I asked my mother where does ham come from. She replied "a pig". I though a pig came to the door and dropped off the ham.
I used to believe 'three bean salad' was an extremely small entree because it contained only three beans.
When I was really little (about 5) I asked my older sister (about 9) to make me a balogna sandwich with mayonaise. She did, and went back to watching TV. I asked her to cut it in half and she said, "You can't cut through mayonaise." '
I, for some reason, accepted this as the truth and never attempted to cut a sandwich made with mayonaise, until I was married and my husband asked me to make him a sandwich that had mayo on it, asked me to cut it and I told him, "You can't cut through mayonaise." He looked at me like I was crazy.
It was then that I realized how stupid I had been. I am now able to cut through mayonaise without fear.
I used to believe that nobody in the world ate artichokes except for my family. I was practically raised on the things, we'd have them for dinner a lot but I never heard about or saw my friends eating them, so I concluded that my family had discovered artichokes and nobody else knew about them.
That Coca Cola was invented by Dave Cola
My mum used to tell me that there was a banana factory where bananas got bent before they were sold. She even pointed out a building where it apparently was!
When I was little, my first teacher told us to smash up the shell of our boiled eggs so the devil couldn't use them as a boat, but my Grandmother would tell us not to play with our eggshells, otherwise we'd get warts, I worried for quite dome time whether it was best to be warty or demon posessed.
when i was about 5 or 6, my mom would always show me those commercials where there were kids in somalia that ate out of garbage cans because they were so poor. so my mom would show me those commercials and tell me, "That's why you should eat everything that i give you because those kids have nothing to eat." So I thought that my mom didnt want to help those kids because she told me to eat everything on my plate and not throw anything away. so naturally, i threw all the food that i could into the trash can. i thought that this would help the kids who ate out of the trash cans.
Note:
my mom meant that i shouldnt thrown any thing into the trash because i was lucky to have food and that i shouldnt waste it. i was 5 or 6 so i didnt get the meaning at the time.

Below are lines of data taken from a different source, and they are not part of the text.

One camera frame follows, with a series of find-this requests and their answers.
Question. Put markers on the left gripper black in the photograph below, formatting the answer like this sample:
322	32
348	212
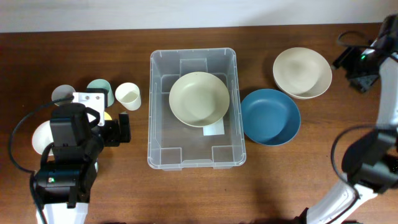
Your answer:
114	137

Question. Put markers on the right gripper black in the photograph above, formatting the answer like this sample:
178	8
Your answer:
344	60

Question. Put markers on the cream bowl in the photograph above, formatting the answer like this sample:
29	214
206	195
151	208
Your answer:
302	73
199	99

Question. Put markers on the white small bowl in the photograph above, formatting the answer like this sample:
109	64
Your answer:
42	137

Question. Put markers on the dark blue bowl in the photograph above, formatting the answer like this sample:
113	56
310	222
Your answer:
270	117

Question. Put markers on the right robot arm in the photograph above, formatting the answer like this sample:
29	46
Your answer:
367	170

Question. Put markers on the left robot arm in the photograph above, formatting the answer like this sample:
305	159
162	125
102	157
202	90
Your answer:
68	166

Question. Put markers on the cream cup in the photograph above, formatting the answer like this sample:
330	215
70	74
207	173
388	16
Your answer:
129	95

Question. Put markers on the clear plastic storage bin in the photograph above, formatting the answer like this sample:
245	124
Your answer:
173	145

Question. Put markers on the mint green cup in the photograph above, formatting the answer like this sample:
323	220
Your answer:
102	86

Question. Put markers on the grey cup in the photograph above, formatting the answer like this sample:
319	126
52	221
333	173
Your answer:
62	91

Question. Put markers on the white label in bin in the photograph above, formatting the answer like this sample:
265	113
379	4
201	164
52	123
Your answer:
214	129

I used to think that you had to be french to really taste french fries.
For some reason, I got the belief in my head that armoured trucks (the ones that carry money) actually held biscuits. It never struck me that the securtity guards and snipers were there to protect anything... I thought they just really liked biscuits. I still associate armoured trucks with Ginger-Mango biscuits...
In England, 'Lyons Syrup' comes in tins with a picture of a lion lying in the sun. My father told me that this was how they made syrup, by leaving lions out in the sun to melt. I believed it for a long time, and even thought I could taste the lion.
When I was about five, I found out that beef was actually dead cow flesh, which prevented me from eating steaks. It didn't stop me from eating hamburgers, though, because I believed they grew on bushes...
When I was very small I used to believe that coloured things tasted like they looked. If something was yellow, it was lemon-flavoured, if it was purple, it was grape flavoured, etc. I was always trying out the "flavours" of things and was obviously very disappointed in most of them. Wrapping paper was the biggest disappointment, as it looked so yummy in all those bright colours!
My hubby was told when he was a kid that ice cream had washing detergent in it. Rather than putting him off eating ice cream he liked it all the more because it was cleaning his insides at the same time!
I used to be believe that vanilla ice cream was the "healthy" flavor.
As my surname is Brown, I thought that my family had special food especially for them - Brown sauce and Brown bread
When I was about 5 years old, I used to get the eggs out of the refrigerator, take one out of the box and sit on them or hide them in the back of the couch. I always wanted a baby chicken, but mum wasnt happy when she had to remove at least 10 runny eggs from the lounge.
I used to think you had to be in a special club to get a Club Sandwich.